Your task
Look through the lines below for the word "camera", and copy every line that has it.

Exercise data: Begin

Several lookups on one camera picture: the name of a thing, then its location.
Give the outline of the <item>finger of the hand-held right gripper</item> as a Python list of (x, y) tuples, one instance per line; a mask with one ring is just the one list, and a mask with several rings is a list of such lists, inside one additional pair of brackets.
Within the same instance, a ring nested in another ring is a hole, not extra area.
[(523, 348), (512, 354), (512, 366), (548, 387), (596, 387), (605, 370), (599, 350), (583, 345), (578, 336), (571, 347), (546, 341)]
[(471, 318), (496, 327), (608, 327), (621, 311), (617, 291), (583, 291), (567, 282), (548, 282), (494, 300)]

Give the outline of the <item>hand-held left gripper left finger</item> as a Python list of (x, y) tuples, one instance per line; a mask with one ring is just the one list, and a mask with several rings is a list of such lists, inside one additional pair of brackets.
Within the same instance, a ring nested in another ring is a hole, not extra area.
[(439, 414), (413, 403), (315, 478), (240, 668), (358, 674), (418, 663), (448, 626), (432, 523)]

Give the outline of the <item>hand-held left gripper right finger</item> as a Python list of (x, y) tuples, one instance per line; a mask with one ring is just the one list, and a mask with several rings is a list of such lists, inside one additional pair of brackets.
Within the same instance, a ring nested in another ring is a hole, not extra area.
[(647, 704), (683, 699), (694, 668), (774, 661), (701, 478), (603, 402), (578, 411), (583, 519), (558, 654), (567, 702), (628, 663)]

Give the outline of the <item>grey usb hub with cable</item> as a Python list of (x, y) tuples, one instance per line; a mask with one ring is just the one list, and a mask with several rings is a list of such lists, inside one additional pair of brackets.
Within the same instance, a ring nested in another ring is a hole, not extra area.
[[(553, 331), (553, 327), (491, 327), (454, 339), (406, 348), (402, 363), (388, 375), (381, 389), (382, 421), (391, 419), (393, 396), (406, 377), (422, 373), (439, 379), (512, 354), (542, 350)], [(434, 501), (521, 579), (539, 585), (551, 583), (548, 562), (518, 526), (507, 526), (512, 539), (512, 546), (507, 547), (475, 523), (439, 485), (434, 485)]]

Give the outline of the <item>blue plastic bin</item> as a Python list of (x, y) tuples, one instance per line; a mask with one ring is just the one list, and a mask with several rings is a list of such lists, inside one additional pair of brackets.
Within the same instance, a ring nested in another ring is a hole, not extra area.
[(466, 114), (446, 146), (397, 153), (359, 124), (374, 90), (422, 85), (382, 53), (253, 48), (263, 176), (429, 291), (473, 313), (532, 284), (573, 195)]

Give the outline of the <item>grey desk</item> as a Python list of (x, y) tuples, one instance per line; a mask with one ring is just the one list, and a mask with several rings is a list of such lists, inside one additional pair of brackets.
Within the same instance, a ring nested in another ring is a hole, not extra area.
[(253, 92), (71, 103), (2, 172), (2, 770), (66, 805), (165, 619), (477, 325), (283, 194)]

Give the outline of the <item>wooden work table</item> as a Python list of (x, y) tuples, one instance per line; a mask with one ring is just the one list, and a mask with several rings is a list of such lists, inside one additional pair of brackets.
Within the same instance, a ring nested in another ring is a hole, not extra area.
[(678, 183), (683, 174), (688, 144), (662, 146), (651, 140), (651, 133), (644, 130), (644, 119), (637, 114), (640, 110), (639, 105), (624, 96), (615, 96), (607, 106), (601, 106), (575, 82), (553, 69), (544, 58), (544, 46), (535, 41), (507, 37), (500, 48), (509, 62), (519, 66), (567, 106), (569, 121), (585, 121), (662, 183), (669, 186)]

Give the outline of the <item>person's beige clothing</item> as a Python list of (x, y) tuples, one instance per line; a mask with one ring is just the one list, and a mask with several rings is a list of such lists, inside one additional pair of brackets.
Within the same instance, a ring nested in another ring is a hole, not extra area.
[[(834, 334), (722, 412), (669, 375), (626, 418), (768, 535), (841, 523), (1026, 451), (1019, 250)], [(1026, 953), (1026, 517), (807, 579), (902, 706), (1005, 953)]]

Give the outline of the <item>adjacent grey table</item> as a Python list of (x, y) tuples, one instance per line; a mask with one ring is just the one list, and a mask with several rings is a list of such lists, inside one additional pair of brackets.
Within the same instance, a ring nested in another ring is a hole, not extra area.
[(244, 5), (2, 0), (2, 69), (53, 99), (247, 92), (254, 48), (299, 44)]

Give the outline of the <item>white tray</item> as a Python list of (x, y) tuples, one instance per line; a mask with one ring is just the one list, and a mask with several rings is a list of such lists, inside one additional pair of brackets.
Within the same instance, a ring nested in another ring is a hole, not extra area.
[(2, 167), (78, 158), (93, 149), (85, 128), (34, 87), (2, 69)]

Exercise data: End
Exercise data: Begin

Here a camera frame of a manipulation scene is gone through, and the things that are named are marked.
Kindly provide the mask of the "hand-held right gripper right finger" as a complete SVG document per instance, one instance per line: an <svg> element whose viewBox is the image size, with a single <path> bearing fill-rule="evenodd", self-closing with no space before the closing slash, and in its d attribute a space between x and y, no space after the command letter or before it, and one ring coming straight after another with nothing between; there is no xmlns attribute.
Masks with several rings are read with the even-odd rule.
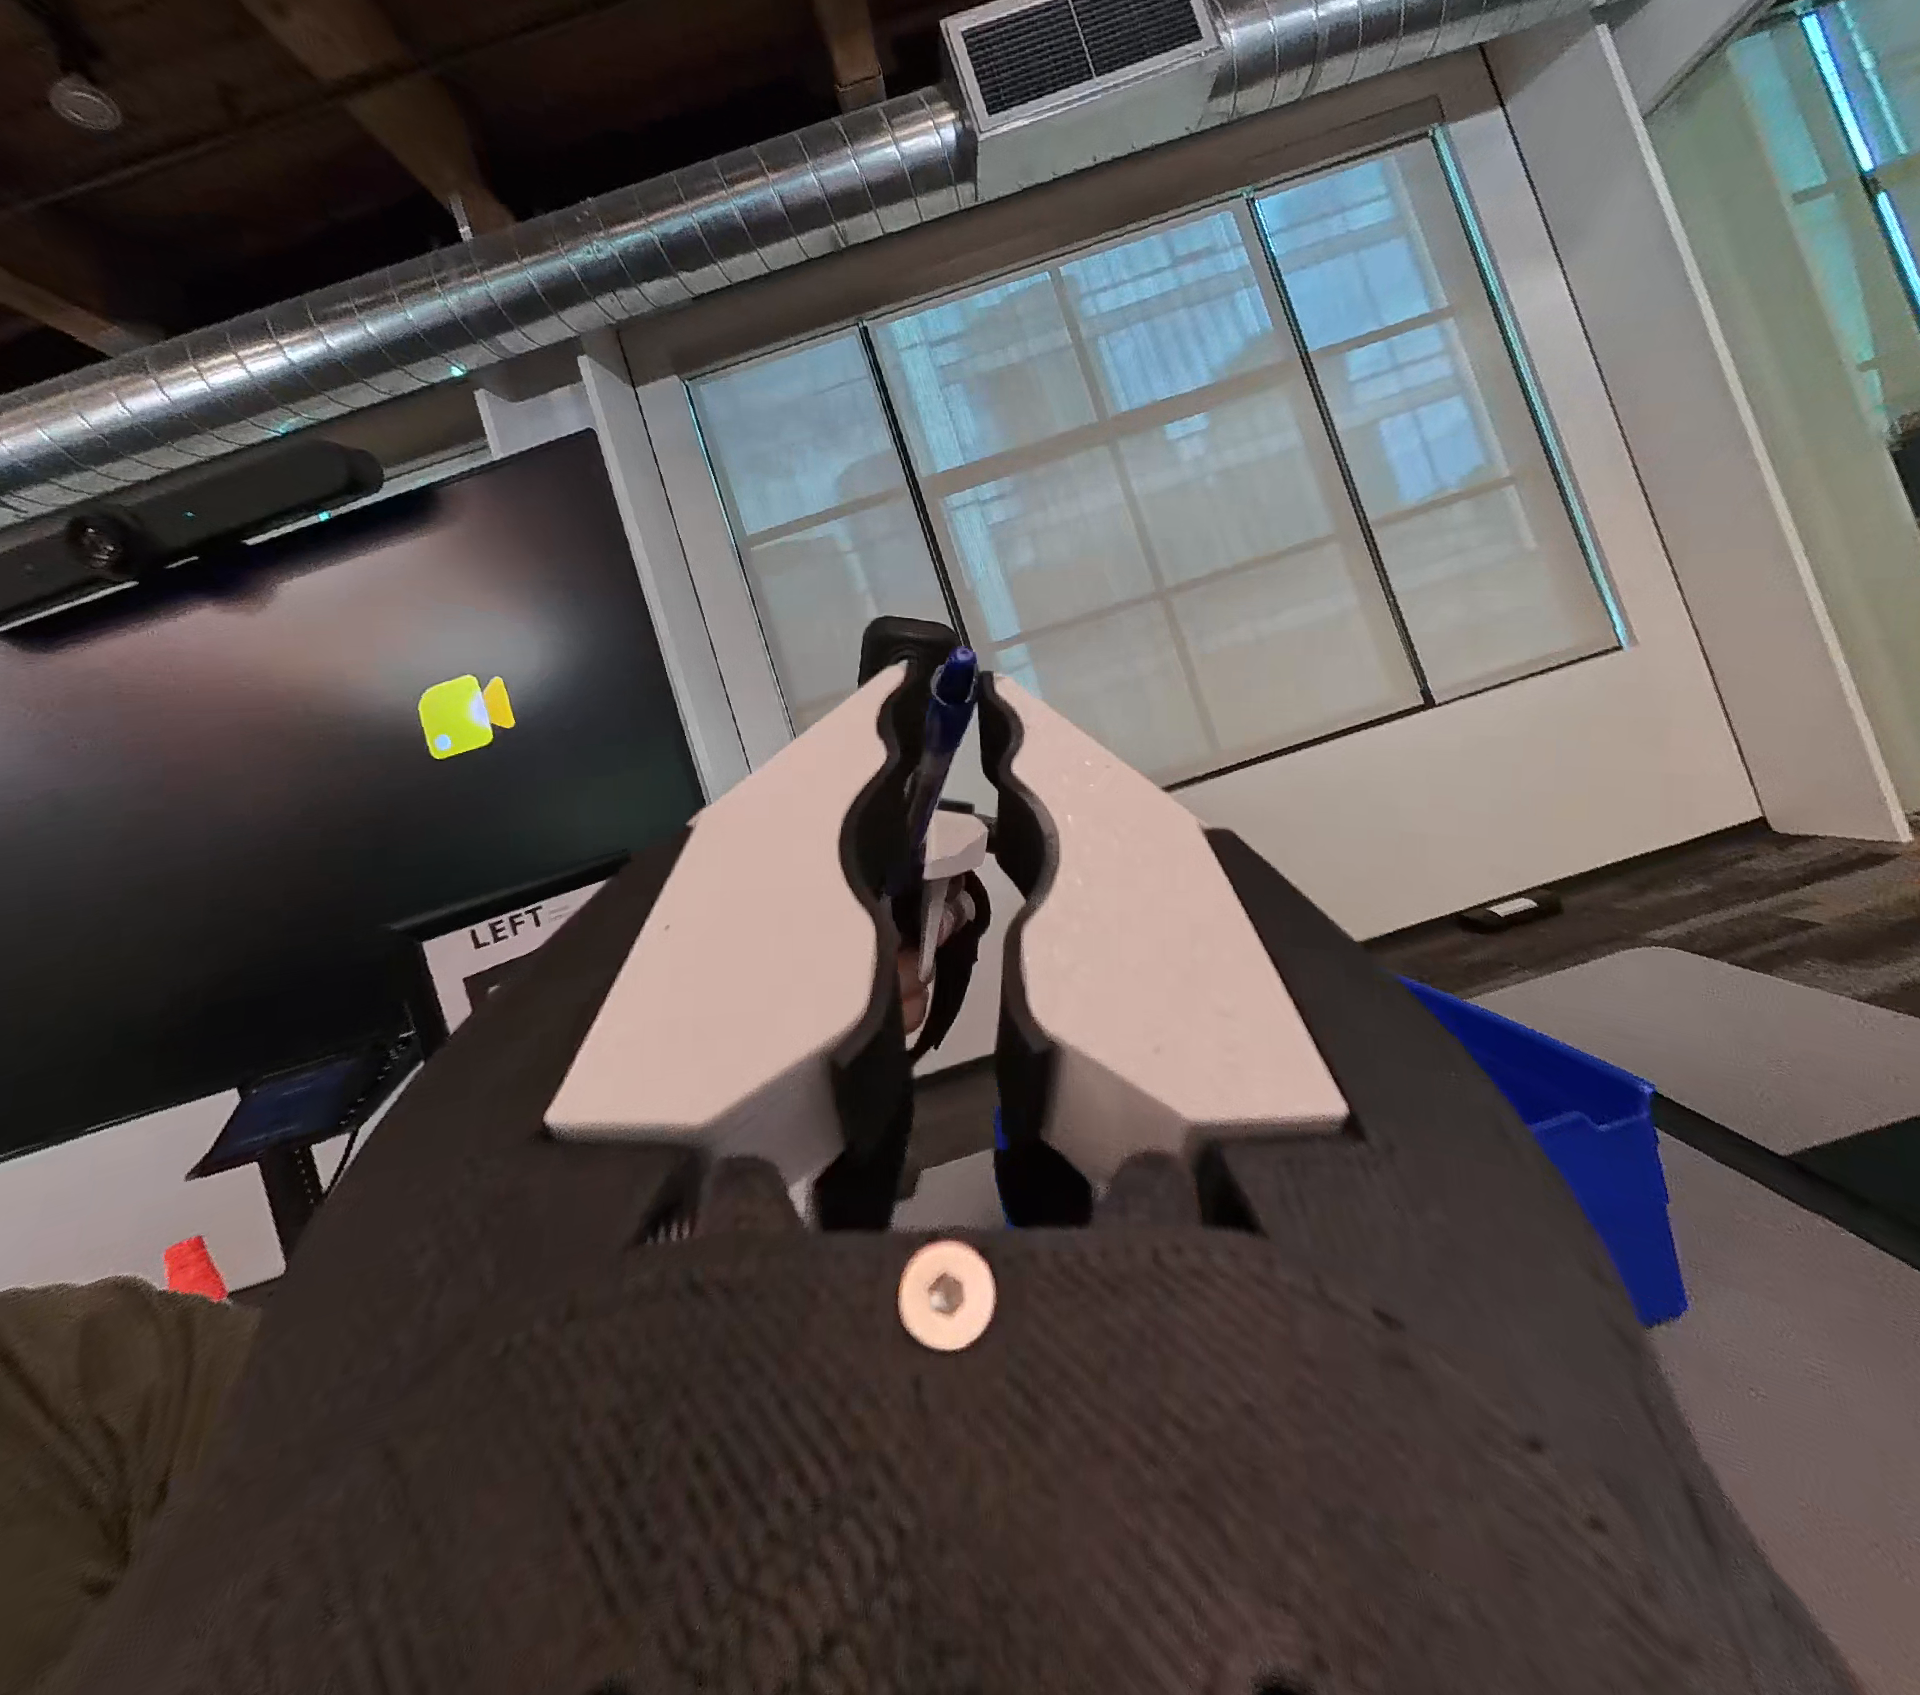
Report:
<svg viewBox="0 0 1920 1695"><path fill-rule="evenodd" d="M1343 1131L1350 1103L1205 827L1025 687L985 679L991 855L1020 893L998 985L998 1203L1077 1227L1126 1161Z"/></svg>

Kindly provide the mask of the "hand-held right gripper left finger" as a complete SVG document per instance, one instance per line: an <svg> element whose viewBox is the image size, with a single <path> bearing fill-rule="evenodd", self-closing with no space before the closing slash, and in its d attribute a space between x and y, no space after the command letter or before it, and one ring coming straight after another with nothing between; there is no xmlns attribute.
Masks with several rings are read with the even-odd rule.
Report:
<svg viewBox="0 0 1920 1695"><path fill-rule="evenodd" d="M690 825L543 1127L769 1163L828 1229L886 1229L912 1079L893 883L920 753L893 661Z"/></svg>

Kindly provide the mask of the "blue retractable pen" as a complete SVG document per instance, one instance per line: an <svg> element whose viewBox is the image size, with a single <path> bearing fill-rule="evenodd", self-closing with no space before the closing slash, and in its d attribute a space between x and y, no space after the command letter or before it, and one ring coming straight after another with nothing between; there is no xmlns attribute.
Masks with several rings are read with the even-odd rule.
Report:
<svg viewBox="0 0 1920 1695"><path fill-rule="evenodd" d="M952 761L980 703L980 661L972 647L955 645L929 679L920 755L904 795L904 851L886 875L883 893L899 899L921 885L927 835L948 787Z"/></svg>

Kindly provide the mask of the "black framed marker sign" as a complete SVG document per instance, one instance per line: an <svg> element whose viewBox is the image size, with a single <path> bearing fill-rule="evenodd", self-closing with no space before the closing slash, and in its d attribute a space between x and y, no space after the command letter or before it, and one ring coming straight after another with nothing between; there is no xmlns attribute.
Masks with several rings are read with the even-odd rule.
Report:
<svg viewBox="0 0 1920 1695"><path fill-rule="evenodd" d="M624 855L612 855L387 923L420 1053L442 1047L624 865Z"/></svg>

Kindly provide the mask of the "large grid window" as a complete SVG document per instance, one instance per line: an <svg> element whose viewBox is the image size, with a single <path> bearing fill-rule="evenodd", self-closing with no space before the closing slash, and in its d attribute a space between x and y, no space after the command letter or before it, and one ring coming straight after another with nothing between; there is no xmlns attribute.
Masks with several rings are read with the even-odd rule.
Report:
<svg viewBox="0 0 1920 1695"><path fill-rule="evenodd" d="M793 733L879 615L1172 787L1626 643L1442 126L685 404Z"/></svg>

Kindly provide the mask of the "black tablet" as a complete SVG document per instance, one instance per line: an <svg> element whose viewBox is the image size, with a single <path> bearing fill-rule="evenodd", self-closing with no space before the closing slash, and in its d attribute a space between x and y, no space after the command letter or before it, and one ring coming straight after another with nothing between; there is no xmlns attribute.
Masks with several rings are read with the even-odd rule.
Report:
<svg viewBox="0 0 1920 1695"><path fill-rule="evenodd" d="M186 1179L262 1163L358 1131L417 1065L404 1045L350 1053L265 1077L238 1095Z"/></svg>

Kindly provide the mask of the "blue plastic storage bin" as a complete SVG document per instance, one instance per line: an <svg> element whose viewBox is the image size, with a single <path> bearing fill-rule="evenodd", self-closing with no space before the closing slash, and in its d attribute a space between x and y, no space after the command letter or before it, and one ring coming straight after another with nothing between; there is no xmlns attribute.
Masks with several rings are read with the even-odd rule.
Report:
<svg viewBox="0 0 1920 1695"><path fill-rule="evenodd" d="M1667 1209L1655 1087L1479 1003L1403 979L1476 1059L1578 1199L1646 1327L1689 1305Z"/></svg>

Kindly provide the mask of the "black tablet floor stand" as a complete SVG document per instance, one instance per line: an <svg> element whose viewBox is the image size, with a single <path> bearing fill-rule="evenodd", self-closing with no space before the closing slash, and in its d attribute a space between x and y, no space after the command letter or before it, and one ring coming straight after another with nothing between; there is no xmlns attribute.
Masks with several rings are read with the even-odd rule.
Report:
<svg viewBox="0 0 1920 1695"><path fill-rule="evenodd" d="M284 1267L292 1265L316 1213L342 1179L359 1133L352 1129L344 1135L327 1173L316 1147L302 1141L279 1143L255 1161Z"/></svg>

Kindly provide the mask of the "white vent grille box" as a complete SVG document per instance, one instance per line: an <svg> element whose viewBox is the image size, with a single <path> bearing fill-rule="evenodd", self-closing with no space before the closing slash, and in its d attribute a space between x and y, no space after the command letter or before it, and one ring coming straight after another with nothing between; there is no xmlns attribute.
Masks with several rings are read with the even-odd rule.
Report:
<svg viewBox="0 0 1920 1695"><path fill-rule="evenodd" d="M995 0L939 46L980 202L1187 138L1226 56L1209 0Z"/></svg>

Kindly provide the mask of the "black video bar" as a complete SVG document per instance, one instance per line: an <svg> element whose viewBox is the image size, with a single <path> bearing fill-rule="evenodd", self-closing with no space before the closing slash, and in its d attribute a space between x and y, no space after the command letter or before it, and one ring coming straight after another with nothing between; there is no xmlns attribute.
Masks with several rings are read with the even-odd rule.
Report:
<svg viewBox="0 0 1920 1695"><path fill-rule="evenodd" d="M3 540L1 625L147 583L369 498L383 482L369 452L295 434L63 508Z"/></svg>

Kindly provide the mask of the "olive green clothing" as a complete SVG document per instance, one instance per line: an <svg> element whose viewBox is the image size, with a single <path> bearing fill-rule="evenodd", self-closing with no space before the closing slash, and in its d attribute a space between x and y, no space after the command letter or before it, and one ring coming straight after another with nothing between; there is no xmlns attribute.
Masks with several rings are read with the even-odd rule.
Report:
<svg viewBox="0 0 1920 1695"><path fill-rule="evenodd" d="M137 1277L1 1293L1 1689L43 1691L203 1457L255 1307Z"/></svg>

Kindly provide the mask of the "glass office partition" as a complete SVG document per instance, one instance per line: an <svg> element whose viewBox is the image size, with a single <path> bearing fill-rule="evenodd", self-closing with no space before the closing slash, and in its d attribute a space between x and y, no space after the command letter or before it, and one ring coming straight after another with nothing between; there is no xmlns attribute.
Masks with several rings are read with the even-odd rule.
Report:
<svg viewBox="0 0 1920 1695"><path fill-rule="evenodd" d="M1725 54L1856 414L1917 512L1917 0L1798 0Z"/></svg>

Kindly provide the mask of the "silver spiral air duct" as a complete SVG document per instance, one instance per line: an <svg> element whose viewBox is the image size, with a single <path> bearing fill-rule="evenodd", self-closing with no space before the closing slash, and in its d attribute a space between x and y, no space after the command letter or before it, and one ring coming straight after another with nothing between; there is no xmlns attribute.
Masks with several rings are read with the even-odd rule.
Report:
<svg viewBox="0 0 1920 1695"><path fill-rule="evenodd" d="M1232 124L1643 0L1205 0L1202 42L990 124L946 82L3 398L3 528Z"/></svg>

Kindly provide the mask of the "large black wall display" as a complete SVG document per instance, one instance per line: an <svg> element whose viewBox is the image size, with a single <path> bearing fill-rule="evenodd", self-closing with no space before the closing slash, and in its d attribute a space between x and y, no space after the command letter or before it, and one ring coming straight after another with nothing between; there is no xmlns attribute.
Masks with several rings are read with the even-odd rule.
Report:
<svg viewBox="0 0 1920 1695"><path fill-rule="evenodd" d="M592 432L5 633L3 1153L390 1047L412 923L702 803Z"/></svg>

Exercise data: End

Answer area
Several lookups on one camera picture: the name of a thing, then its location.
Here a camera frame of a manipulation scene is gone through, and the things that are named are marked.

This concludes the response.